• _What is needed_:
Scan the entries below for the word "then". Copy each line that has it.

Top of Data to examine

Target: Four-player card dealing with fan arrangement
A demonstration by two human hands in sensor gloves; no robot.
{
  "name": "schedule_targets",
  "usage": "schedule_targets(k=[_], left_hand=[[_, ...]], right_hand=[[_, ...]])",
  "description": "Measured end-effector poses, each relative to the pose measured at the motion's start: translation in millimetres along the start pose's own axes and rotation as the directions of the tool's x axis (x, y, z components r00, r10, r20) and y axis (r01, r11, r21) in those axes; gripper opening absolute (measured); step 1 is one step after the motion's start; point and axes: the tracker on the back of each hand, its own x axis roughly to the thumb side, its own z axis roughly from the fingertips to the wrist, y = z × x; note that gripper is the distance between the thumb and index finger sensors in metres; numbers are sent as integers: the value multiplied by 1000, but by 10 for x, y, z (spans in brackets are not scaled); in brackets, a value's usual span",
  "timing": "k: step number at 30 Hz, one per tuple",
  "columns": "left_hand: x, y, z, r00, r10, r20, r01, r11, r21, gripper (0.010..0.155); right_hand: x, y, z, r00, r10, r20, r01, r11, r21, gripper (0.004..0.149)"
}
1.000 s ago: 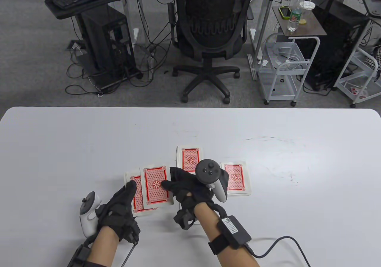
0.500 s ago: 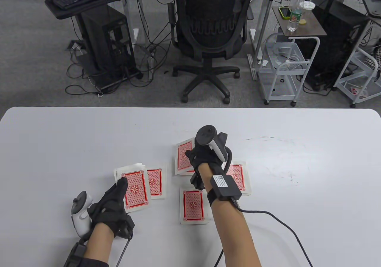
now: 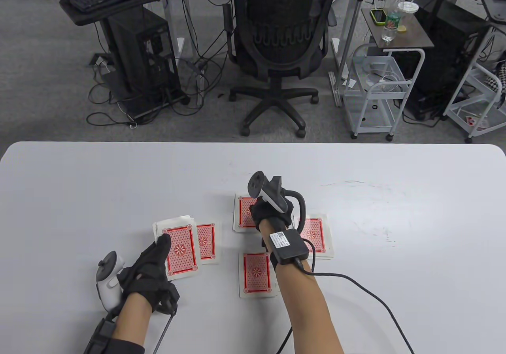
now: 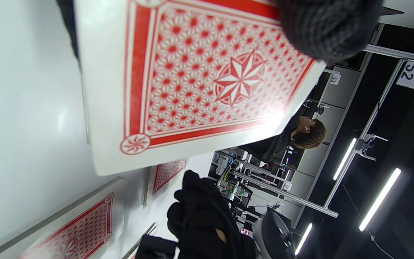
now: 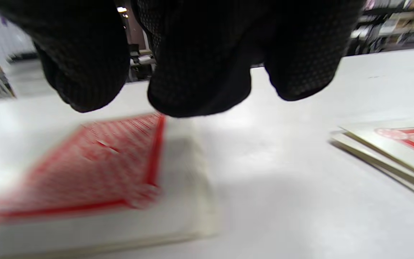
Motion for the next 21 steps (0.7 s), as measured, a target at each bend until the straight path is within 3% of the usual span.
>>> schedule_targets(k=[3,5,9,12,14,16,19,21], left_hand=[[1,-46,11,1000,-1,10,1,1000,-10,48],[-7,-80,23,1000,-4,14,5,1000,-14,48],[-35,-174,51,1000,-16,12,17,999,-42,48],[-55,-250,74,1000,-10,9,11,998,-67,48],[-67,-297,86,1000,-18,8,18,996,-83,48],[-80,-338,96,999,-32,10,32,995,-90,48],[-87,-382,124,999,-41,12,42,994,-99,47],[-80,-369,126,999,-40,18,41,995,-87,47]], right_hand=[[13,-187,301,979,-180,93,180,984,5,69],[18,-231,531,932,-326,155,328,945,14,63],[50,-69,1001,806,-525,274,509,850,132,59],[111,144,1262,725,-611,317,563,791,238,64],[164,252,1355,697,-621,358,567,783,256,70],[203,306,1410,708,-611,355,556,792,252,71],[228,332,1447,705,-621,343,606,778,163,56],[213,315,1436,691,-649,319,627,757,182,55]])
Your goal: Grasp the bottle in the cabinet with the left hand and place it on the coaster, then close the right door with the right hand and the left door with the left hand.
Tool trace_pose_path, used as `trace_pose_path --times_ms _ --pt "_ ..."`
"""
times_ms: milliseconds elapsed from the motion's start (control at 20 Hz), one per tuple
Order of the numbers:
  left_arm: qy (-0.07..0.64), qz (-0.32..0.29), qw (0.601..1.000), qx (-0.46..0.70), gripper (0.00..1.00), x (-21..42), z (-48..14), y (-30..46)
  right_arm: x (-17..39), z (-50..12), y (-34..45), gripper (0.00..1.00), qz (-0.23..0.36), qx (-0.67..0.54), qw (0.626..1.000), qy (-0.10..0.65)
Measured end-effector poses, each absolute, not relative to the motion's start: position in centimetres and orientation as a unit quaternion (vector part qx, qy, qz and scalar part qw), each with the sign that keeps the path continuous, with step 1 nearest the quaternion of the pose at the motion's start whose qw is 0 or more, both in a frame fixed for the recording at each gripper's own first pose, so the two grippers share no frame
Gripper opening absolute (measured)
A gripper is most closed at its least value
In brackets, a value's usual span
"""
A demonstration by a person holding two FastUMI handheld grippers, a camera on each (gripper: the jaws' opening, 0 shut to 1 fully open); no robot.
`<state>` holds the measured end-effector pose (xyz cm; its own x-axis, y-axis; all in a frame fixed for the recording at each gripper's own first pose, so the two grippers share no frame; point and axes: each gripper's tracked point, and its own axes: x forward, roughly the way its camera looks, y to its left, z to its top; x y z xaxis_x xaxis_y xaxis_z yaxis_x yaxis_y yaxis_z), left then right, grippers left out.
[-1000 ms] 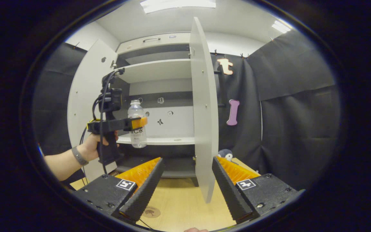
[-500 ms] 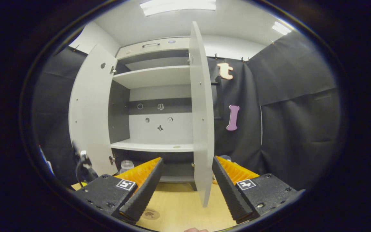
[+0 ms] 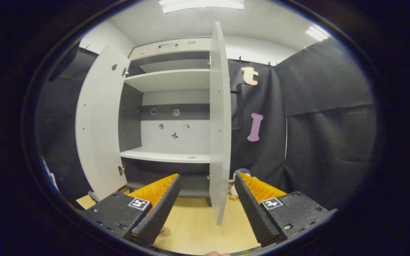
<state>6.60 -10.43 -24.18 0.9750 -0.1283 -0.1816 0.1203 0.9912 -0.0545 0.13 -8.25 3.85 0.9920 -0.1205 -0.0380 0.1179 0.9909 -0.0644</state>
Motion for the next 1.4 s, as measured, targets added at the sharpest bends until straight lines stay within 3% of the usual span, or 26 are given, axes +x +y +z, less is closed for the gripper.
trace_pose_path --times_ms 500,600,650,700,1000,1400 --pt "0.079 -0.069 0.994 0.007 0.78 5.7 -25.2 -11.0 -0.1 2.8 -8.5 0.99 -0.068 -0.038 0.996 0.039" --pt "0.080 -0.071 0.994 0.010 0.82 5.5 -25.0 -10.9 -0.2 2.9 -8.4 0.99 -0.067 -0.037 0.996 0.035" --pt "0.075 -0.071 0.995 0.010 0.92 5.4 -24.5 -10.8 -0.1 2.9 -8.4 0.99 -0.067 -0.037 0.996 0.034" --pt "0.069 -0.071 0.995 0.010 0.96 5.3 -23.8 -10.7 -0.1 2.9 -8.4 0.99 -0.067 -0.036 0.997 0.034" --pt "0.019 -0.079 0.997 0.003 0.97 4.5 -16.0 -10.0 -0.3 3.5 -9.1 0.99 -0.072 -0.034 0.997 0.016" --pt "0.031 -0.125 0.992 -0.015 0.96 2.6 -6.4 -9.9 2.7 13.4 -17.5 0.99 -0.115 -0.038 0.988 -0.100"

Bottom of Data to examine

• _Result_:
Your goal: Grasp the bottle in the cabinet with the left hand and place it on the coaster, then close the right door with the right hand and the left door with the left hand.
`<state>` holds the measured end-effector pose (xyz cm; its own x-axis, y-axis; all in a frame fixed for the recording at each gripper's own first pose, so the two grippers share no frame; point and axes: each gripper's tracked point, and its own axes: x forward, roughly the way its camera looks, y to its left, z to its top; x y z xaxis_x xaxis_y xaxis_z yaxis_x yaxis_y yaxis_z), left then right, grippers left out.

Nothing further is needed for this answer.